Один из них, угрюмый чиновник с отекшим бледным лицом, сидел за грязным столом и сосредоточенно грыз кончик кисточки. Второй, более похожий на магхара, чем на человека, раскладывал на плоском камне у очага металлические предметы, вид которых мог бы привести в трепет самого стойкого воина.

Тот, что стоял у очага, повернулся, и вагар смог рассмотреть его подробнее. Толстогубый, с коротким, свернутым в сторону носом и темно-коричневой нездоровой кожей. Туловище его походило на раздувшийся мешок, поставленный на тонкие ноги. В довершение всего волосы урода были выкрашены в ярко-красный цвет.

– Умх! – сказал чиновник за столом. – Как думаешь, сколько нам еще ждать?

– Ждать? – тонким голосом переспросил палач. – Зачем ждать?

– Ну, пока дурь из девки выйдет?

– Выйдет! – сказал палач, перебирая свои инструменты.

Вагар разглядел на его лице реденькую бородку.

«Он не конгай, – решил Биорк. – Омбамту?[15]»

Палач взял тонкую длинную иглу на деревянной ручке и сунул острие в огонь. Когда, по его мнению, игла достаточно раскалилась, он подошел к девушке, смотревшей на него с бессмысленной улыбкой, схватил ее за руку и принялся медленно ввинчивать раскаленную иглу ей в локоть.

Девушка перестала улыбаться. Какое-то время лицо ее было неподвижно. Потом огромные глаза наполнились слезами.

– Не надо, – проговорила она. – Мне больно.

– Брось ты ее! – сказал чиновник. – Не видишь, она еще не очухалась.

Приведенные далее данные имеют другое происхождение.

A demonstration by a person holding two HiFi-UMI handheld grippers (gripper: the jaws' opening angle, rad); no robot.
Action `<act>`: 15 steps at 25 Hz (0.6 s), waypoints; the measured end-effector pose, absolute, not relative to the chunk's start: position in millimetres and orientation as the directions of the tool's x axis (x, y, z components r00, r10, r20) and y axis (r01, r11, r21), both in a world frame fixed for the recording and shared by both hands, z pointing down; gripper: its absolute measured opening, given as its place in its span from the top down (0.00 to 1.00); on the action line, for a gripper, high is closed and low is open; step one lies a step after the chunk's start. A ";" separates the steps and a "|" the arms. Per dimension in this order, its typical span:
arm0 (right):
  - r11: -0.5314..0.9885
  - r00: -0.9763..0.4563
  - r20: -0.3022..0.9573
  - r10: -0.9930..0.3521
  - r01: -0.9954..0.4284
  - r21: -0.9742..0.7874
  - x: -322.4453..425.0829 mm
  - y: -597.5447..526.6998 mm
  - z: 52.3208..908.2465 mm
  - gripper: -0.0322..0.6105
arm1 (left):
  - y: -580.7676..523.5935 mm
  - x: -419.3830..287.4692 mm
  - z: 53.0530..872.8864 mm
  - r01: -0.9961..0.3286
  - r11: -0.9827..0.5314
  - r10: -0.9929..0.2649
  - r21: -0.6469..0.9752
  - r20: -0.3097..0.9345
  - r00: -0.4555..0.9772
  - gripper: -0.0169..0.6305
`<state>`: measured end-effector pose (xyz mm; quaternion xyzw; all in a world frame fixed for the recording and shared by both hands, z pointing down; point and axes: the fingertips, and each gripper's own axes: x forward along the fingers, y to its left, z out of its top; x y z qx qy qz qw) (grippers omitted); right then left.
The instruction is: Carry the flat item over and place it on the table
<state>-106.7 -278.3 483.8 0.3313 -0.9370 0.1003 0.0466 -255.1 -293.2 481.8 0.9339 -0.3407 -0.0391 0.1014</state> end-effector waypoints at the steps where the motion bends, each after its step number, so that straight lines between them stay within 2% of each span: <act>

Палач подошел к очагу и плюнул в огонь.

– Я не буду ждать! – сказал он. – Опять до утра провозимся!

Девушка с ужасом смотрела на свой локоть, из которого торчала игла. Вагар скрипнул зубами: он ничего не мог сделать – между ним и комнатой была стальная решетка. Толстые прутья, заделанные в камень.

Палач подошел к девушке и пошевелил иглу. Она вскрикнула.

– Слышишь? – спросил палач. – Погоди немного – и она так завизжит, что ты оглохнешь.

– А она – ничего, – сказал чиновник и сглотнул слюну.

– Не люблю баб! – сказал палач и снова сплюнул. – Любуйся пока. Тем, что останется, даже магхар побрезгует.

– Ну ты говоришь! – сказал чиновник. – Вдруг она сразу все выболтает?

– Ну и что? – возразил палач. – Откуда мне знать, что она не врет? Нет! Моя работа мне известна. А твоя работа – кистью мазать. Кончим – пойдешь купишь бабу и трахнешь.

– После твоей работы только блевать хочется, – вздохнул чиновник. – Какие там бабы!

– Привыкай, привыкай! – покровительственно сказал палач. – В помощники возьму. Видал, как хозяин меня жалует?

– Лучше сдохнуть! – сказал чиновник.

* * *

На парковой лужайке, звеня мечами, вертелись четверо всадников. Трое были личными стражниками Шинона. Четвертый – Эрд. Прекрасный пард под светлорожденным был весь покрыт бурой засохшей кровью.

«Ранен? – предположил Шинон. – Нет, вряд ли. Слишком много крови, чтобы остаться в седле». Тут Шинон узнал парда своего сотника и огорчился: добрый был солдат. Преданный. Во имя Быкоглавого – он же приказал своим людям не вмешиваться!

Эрд вышиб из седла последнего из противников и погнал парда прямо к дому. Шинону показалось, что взгляд светлорожденного все же зацепил его сквозь завесу листвы. Он поспешил в комнату и услышал на лестнице грохот.

Заляпанная кровью и грязью широкая грудь парда отбросила тростниковый занавес. Пригнувшись, чтобы не задеть верх дверной арки, сжимая в руке окровавленный меч, в комнату ворвался Эрд.

С глухим чмоканьем стрела арбалета-ловушки вонзилась в горло парда. Шинон, выругавшись, метнул нож. Раненый пард, поднявшись на дыбы и попятившись, уперся в стену и тяжело рухнул на пол, загромоздив половину комнаты. Лапы и хвост зверя судорожно дергались.